Take your favorite example of a sequence converging pointwise but not in $L^1$. For instance, let's take $X = [0,1]$ with Lebesgue measure; then the sequence $n 1_{[0,1/n]}$ will do. We want this to be $s_n$. Working backwards, we let $f_n = n 1_{[0,1/n]} - (n-1) 1_{[0, 1/(n-1)]}$ (with $f_1 = 1$). Then we have $\sum_{k=1}^\infty f_n(x) = 0$ almost everywhere, and $f=0$ is certainly dominated by a summable (i.e. integrable) function, with $\int f = 0$. On the other hand, $\int f_1 = 1$ and $\int f_k = 0$ for all $k \ge 2$, so $\sum_{k=1}^\infty \int f_k = 1$.

Generally speaking, having control on the limiting function $f$ is never enough in these situations (and the statement "$f$ is dominated by a summable function" is suspicious because it's the same as just saying "$f$ is summable"). You have to have some sort of uniform control over all the approximating functions $f_n$.
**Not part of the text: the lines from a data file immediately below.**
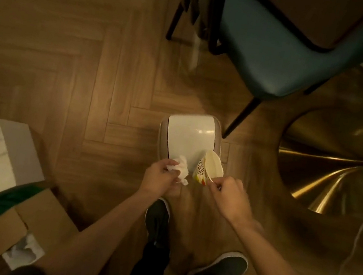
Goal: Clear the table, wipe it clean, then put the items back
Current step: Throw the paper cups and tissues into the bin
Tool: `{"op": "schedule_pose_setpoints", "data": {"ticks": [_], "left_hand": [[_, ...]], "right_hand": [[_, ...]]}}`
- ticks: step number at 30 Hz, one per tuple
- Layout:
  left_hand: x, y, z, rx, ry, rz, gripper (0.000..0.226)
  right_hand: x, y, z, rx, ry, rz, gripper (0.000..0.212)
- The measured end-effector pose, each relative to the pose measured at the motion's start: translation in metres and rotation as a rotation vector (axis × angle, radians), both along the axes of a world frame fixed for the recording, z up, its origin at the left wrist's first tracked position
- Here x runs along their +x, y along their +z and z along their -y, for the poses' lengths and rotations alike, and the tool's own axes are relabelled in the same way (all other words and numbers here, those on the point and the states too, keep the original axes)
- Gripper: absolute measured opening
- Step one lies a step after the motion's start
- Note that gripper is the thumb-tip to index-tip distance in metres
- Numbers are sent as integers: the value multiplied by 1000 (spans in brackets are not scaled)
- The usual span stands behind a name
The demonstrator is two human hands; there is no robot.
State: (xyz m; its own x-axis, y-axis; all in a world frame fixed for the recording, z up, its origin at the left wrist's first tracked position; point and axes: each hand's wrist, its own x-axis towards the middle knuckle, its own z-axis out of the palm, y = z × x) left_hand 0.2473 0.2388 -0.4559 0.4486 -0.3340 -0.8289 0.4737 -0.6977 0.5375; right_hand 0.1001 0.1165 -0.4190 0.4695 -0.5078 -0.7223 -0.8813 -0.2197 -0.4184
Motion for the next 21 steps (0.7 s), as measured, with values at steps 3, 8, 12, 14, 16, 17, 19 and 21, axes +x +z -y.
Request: {"op": "schedule_pose_setpoints", "data": {"ticks": [3, 8, 12, 14, 16, 17, 19, 21], "left_hand": [[1, -13, 9, -23, 31, -26, 26], [4, -23, 29, -74, 2, 39, 39], [7, -31, 40, -52, -88, 96, 35], [7, -34, 42, -43, -155, 105, 39], [6, -36, 43, -33, -218, 101, 44], [6, -36, 44, -31, -232, 89, 45], [5, -38, 46, -28, -241, 47, 47], [6, -42, 47, -18, -213, 8, 48]], "right_hand": [[17, -10, 7, -97, 96, -66, 28], [31, -41, 11, -30, 28, -53, 30], [35, -54, 4, 86, -148, 3, 22], [36, -62, 0, 160, -270, 19, 22], [35, -75, -5, 216, -364, 26, 27], [37, -80, -8, 249, -418, 35, 30], [42, -82, -11, 333, -545, 51, 31], [48, -82, -12, 399, -663, 81, 30]]}}
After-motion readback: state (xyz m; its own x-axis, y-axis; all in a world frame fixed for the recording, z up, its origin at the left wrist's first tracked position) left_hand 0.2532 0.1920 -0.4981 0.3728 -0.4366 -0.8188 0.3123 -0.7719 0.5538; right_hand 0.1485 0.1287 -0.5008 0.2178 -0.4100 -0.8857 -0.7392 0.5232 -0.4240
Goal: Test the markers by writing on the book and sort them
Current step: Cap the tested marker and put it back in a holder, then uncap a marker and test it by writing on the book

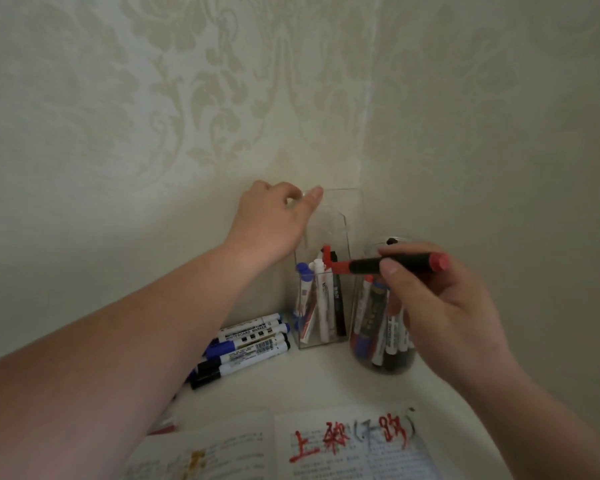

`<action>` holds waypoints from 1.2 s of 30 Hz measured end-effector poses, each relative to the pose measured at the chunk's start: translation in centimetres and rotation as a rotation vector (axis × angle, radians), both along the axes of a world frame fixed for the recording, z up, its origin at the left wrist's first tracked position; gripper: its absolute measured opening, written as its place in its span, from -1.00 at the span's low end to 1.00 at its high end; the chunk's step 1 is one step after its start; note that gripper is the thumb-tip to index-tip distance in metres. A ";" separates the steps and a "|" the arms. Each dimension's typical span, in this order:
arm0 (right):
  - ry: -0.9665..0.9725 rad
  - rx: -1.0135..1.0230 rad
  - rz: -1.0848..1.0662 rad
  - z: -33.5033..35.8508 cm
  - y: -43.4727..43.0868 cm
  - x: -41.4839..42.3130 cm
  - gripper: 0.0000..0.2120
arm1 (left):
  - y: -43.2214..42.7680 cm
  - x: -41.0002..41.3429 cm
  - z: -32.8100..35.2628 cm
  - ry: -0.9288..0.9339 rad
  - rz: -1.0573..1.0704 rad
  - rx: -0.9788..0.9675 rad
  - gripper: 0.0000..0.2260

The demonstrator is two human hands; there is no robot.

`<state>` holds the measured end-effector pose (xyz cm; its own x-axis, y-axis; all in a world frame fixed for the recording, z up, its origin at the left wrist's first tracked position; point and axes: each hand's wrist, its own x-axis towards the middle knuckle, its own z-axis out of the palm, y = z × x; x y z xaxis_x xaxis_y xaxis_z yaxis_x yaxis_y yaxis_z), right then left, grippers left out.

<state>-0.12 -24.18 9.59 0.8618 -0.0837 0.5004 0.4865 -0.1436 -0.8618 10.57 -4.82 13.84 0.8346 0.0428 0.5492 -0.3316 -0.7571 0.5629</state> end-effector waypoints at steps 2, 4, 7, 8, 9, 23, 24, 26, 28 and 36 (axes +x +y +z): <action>-0.024 -0.070 -0.060 1.3 0.0 0.6 -0.90 | -0.2 0.2 1.4 0.046 -0.012 -0.053 -0.48; -0.039 -0.178 -0.139 2.2 0.1 1.6 -0.93 | -0.4 0.4 2.2 0.083 -0.029 -0.092 -0.49; -0.019 -0.348 -0.227 3.1 0.8 3.3 -0.87 | -0.6 0.5 2.1 0.077 -0.037 -0.119 -0.49; -0.004 -0.388 -0.234 3.2 1.1 3.8 -0.85 | -0.6 0.5 1.9 0.068 -0.036 -0.126 -0.50; 0.014 -0.407 -0.236 3.2 1.4 4.3 -0.84 | -0.6 0.4 1.7 0.062 -0.035 -0.135 -0.50; -0.031 -0.559 -0.360 2.5 2.6 5.1 -0.83 | -0.9 0.4 2.9 0.076 0.000 -0.178 -0.40; -0.057 -0.590 -0.380 2.4 2.7 5.2 -0.90 | -0.9 0.5 2.8 0.076 0.000 -0.182 -0.41; -0.097 -0.631 -0.394 2.2 2.6 5.2 -0.92 | -0.8 0.5 2.3 0.077 -0.003 -0.181 -0.47; -0.100 -0.613 -0.399 2.2 2.0 5.0 -0.91 | -0.7 0.2 1.5 0.074 -0.027 -0.169 -0.56; 0.053 -0.535 -0.542 3.7 -3.3 6.8 -0.97 | 0.7 -1.3 -2.9 -0.100 -0.100 0.052 -0.64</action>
<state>6.64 -27.51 13.33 0.7930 -0.2597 0.5510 0.1891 -0.7550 -0.6279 9.23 -4.15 10.97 0.7745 -0.0689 0.6289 -0.4593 -0.7448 0.4841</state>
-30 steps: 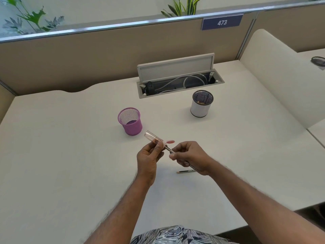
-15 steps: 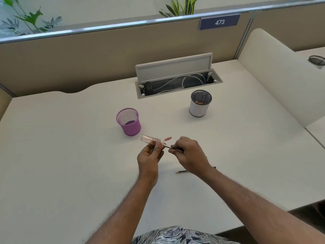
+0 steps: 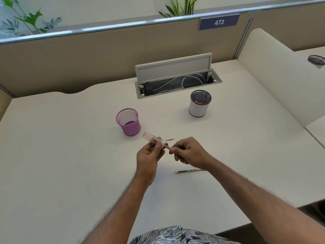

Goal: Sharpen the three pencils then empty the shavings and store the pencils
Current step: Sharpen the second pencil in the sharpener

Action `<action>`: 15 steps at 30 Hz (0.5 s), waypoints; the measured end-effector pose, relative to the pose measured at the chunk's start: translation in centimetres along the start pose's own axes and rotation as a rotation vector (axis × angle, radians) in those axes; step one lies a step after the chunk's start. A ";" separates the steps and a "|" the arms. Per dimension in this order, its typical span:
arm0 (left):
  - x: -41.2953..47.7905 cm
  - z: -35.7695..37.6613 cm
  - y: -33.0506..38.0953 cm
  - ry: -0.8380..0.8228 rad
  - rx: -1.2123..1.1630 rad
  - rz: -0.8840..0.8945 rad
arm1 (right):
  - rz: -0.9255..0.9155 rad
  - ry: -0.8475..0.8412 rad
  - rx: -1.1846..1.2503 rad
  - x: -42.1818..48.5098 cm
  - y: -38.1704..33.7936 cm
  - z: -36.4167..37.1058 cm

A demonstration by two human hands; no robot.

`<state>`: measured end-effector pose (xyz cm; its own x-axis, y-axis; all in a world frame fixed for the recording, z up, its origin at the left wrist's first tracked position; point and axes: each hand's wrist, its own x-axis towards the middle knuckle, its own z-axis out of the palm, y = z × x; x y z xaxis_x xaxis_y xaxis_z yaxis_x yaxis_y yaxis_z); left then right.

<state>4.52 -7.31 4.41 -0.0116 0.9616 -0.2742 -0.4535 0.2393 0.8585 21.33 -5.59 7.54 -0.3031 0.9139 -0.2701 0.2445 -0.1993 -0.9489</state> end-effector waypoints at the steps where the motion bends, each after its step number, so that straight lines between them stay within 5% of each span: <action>1: 0.0 0.0 0.0 -0.007 0.006 0.001 | 0.017 -0.011 0.042 0.0 0.1 0.0; 15: -0.1 0.6 -0.6 0.074 0.012 0.043 | -0.380 0.371 -0.394 0.1 1.9 1.1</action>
<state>5.29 -7.49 4.15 -0.0972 0.9586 -0.2678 -0.4403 0.1999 0.8753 20.78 -6.23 5.54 -0.1144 0.9704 0.2126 0.5233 0.2408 -0.8174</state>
A typical condition under which this does hold is to have either $\sum_{k=1}^\infty \int |f_n| < \infty$, or $\int \sum_{k=1}^\infty |f_n| < \infty$ (you can use monotone convergence or Tonelli's theorem to see these are equivalent). In this case you can use either dominated convergence (with dominating function $\sum_{k=1}^\infty |f_n|$) or Fubini's theorem to conclude $\sum_{k=1}^\infty \int f_n = \int \sum_{k=1}^\infty f_n$.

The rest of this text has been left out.